Of the lines listed below, return exactly those that run from the line containing "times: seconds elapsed" through the line containing "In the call", both included.

+--

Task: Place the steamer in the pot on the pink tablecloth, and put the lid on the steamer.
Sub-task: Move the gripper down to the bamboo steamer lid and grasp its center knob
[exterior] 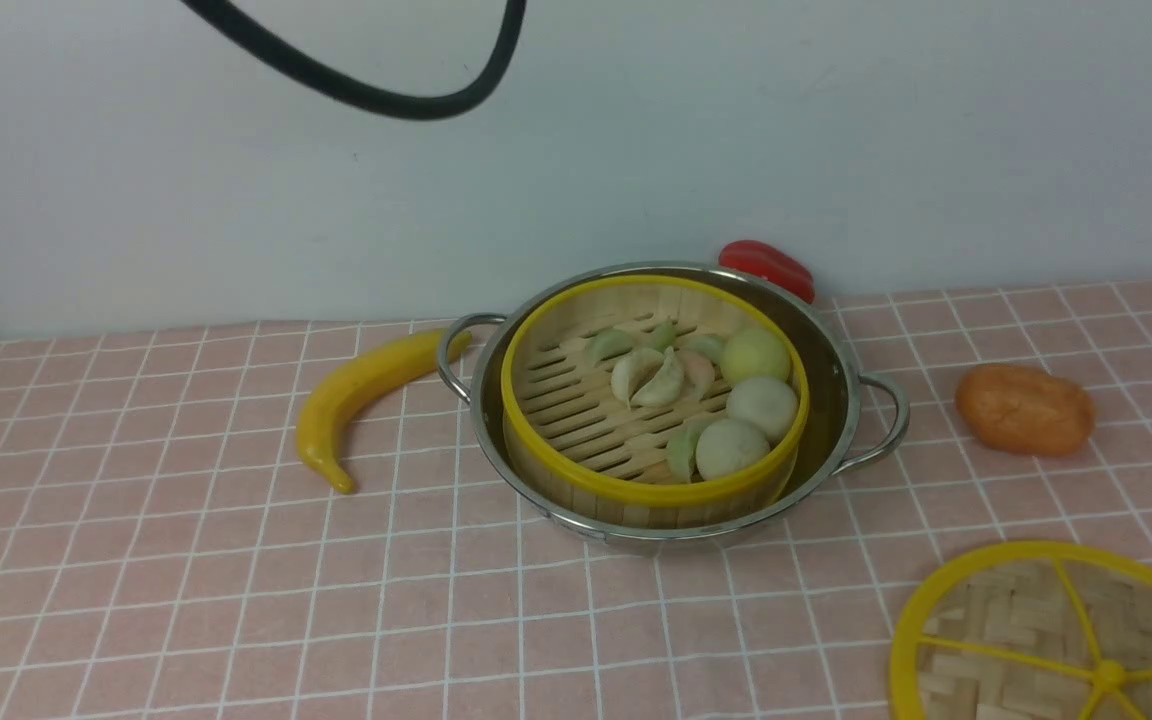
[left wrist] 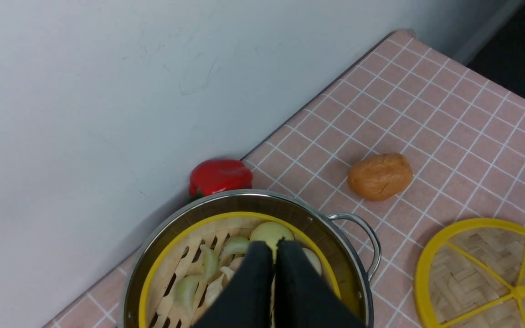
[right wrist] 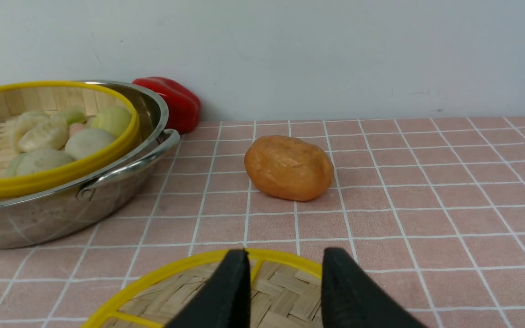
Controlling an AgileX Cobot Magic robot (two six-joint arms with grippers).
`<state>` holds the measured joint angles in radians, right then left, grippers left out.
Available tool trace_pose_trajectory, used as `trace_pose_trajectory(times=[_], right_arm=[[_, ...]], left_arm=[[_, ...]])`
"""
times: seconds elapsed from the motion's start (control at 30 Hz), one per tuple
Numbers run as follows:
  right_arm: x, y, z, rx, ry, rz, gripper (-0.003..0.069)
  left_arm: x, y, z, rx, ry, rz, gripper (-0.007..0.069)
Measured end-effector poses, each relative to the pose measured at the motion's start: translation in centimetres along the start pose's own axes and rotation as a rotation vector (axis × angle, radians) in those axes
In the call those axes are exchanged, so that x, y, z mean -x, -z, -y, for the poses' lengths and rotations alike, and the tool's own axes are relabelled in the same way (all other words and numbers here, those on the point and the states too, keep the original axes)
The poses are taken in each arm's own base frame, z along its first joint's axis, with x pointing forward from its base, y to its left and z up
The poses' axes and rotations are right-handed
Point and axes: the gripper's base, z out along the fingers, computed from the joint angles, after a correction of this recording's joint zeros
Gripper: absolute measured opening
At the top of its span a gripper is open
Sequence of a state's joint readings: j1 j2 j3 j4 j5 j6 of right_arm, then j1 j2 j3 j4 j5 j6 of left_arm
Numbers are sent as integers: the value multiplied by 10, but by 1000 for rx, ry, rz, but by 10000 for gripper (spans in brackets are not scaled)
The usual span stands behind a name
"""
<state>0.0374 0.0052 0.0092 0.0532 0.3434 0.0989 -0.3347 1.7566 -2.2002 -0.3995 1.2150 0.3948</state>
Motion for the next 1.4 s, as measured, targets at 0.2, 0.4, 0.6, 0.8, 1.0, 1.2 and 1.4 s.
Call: trace_pose_trajectory(times=[0.2, 0.4, 0.6, 0.8, 1.0, 1.2, 1.4], right_arm=[[0, 0, 0, 0, -1, 0, 243], [0, 0, 0, 0, -1, 0, 243], [0, 0, 0, 0, -1, 0, 243], [0, 0, 0, 0, -1, 0, 243], [0, 0, 0, 0, -1, 0, 243], [0, 0, 0, 0, -1, 0, 243], [0, 0, 0, 0, -1, 0, 243]], left_arm=[[0, 0, 0, 0, 0, 0, 12], [-1, 0, -2, 21, -8, -10, 12], [-8, 10, -2, 78, -26, -27, 22], [-35, 48, 6, 218, -48, 63, 34], [-103, 90, 6, 369, 38, 146, 51], [-196, 113, 12, 519, 189, 102, 64], [-291, 116, 47, 611, 284, 93, 74]])
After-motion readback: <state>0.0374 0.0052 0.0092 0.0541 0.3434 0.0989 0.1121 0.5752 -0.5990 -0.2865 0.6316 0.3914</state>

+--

Exercise answer
times: seconds elapsed from the motion's start (control at 30 Hz), one per tuple
Numbers run as follows:
  right_arm: x, y, z, rx, ry, rz, gripper (-0.003..0.069)
  left_arm: x, y, z, rx, ry, rz, gripper (-0.007..0.069)
Measured end-effector poses, each relative to the pose measured at the motion's start: translation in centimetres along the start pose's own axes and rotation as a rotation vector (axis × angle, radians) in those axes
In the call those axes are exchanged, so that x, y, z mean -x, -z, -y, for the poses' lengths and rotations alike, and the tool's own axes are relabelled in the same way (all other words and numbers here, those on the point and the states too, keep the original axes)

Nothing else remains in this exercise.